L’edizione 2026 del Salone Internazionale del Libro di Torino, la XXXVIII, si è conclusa il 18 maggio dopo cinque giorni di appuntamenti, raggiungendo il nuovo record di 254.000 visitatori. Questo risultato, in netto aumento rispetto ai 231.000 dell'anno precedente, conferma il crescente richiamo della manifestazione, svoltasi dal 14 al 18 maggio. La forte presenza giovanile è stata saliente: il 63% dei partecipanti aveva meno di quarant'anni, con il 24% sotto i venticinque. Le scuole hanno toccato un livello di coinvolgimento senza precedenti, con 34.500 studenti e docenti, segnando un incremento del 25% rispetto al 2025 e il dato più alto nella storia dell'evento.

Tra le nuove iniziative di successo, il Romance Pop Up ha brillato, attirando 6.500 lettrici in due giorni e generando oltre 30.000 copie firmate durante meet&greet e presentazioni. Il Salone Off ha amplificato la natura diffusa dell'evento, ospitando più di 1.100 appuntamenti in quasi 400 spazi tra Torino, la Città Metropolitana e la Regione, coinvolgendo 50.000 partecipanti. Il Salone si è esteso su diversi padiglioni (1, 2, 3, 4, il nuovo 5), l’Oval, il Centro Congressi, la Pista 500 della Pinacoteca Agnelli, oltre al Centro Commerciale Lingotto e Uci Cinemas.

Un successo diffuso e partecipato

La XXXVIII edizione ha offerto un programma ricco e variegato, con oltre 1.000 spazi espositivi, 36 sale incontri e 8 laboratori.

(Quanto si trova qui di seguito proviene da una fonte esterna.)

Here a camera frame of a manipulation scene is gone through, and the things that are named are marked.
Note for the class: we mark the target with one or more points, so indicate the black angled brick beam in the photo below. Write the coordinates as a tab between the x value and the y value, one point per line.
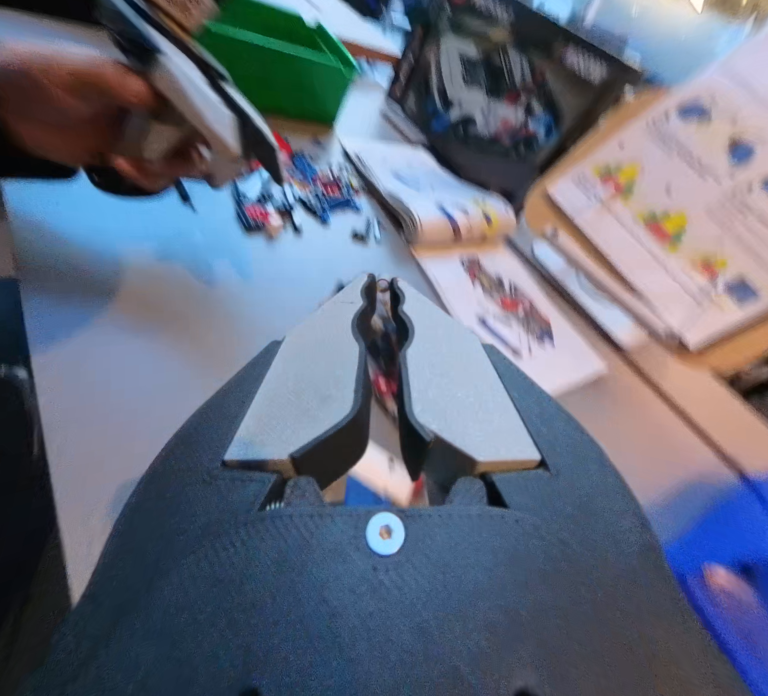
360	235

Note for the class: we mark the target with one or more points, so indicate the green plastic bin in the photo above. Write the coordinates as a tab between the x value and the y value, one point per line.
270	66

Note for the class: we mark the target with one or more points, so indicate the pile of loose brick pieces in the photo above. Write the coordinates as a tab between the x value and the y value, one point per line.
312	186

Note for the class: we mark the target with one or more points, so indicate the open white instruction booklet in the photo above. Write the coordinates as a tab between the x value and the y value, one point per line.
432	198

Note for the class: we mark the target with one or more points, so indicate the grey desk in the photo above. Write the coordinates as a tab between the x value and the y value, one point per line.
180	318

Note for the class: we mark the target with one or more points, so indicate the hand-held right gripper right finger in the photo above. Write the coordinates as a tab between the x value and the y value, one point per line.
468	402

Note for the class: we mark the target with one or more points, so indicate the blue plastic bin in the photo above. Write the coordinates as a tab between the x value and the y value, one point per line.
708	540

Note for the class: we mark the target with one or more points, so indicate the black toy car box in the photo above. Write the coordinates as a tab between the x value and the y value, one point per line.
492	78

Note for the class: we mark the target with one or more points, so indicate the printed instruction sheet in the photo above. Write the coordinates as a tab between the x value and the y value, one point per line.
690	198

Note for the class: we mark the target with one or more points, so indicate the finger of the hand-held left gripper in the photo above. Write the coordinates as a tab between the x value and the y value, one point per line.
255	132
204	108

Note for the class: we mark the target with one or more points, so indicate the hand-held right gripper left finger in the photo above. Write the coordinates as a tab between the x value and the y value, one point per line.
300	402

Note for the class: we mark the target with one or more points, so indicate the white blue brick door panel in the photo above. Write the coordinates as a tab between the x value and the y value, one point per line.
384	468

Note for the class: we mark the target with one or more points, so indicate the wooden board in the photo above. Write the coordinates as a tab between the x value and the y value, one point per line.
537	204

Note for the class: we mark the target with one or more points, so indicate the person's black jacket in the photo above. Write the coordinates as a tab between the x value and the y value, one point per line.
24	468

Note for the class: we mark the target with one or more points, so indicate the short black brick beam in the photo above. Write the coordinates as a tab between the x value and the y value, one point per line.
375	228

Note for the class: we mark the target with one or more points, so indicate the person's left hand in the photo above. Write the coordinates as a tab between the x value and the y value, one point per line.
60	108

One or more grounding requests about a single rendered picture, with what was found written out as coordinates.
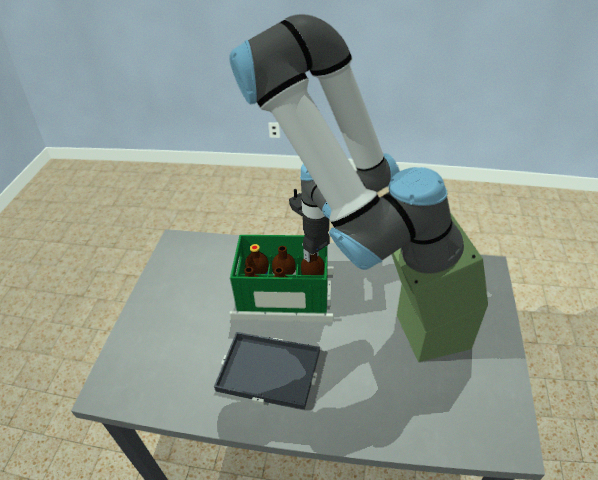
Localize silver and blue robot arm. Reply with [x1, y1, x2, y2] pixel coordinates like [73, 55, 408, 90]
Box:
[230, 14, 464, 273]

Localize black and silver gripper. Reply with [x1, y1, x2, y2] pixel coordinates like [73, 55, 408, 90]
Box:
[289, 189, 330, 262]

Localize green bottle crate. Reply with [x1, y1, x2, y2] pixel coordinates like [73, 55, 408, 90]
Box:
[230, 235, 328, 313]

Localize grey flat bar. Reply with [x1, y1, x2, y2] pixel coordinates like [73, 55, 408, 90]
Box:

Il pubblico entusiasta ha riempito stand e sale, portando al tutto esaurito il 40% degli appuntamenti, quasi il doppio rispetto al 2025. Circa 132.000 lettrici e lettori hanno preso parte agli incontri con un'ampia gamma di autrici e autori nazionali e internazionali, tra cui Bernie Sanders, Zadie Smith, Emmanuel Carrère, Stefania Andreoli, Alessandro Barbero, Fiorello, Jovanotti e Roberto Saviano. L'interesse è cresciuto, con prenotazioni e abbonamenti aumentati del 66% rispetto al 2024. Il sito ufficiale ha registrato 293.000 utenti e quasi nove milioni di pagine visualizzate, con un coinvolgimento superiore al 95%.

Anche l'affluenza giornaliera ha stabilito nuovi primati: oltre 40.000 presenze il giovedì, più di 50.000 il venerdì e ben 70.000 il sabato.

Il Salone Off, alla sua ventiduesima edizione, ha riconfermato il ruolo cruciale nell'estendere la portata del festival e promuovere la partecipazione sul territorio. La manifestazione ha inoltre previsto ventinove spazi istituzionali e undici dedicati ai media.

Prossima edizione e provenienza dei visitatori

Guardando al futuro, sono già state annunciate le date della prossima edizione: il Salone del Libro tornerà dal 13 al 17 maggio 2027. Il Lazio sarà la Regione ospite, mentre la letteratura catalana sarà l'Ospite d'Onore, segnando un'ulteriore apertura internazionale. Molti visitatori hanno viaggiato per partecipare: il62% proveniva da fuori Torino e il 51% dall'esterno del Piemonte. Oltre a Torino, le province maggiormente rappresentate sono state Milano, Cuneo, Roma e Genova.

Tra le regioni, Piemonte, Lombardia, Emilia-Romagna, Toscana e Liguria hanno mostrato i più alti livelli di partecipazione.

Questa edizione ha rafforzato la capacità di aggregazione del Salone e la sua posizione centrale nel panorama culturale nazionale ed europeo. L'abilità nell'attrarre un pubblico vasto e trasversale di editori, autori e lettori è merito anche degli spazi e dei format innovativi, che hanno saputo rispondere all'evoluzione dei gusti e delle aspettative delle nuove generazioni, come dimostrato dal successo del Romance Pop Up e dai numerosi eventi sold out.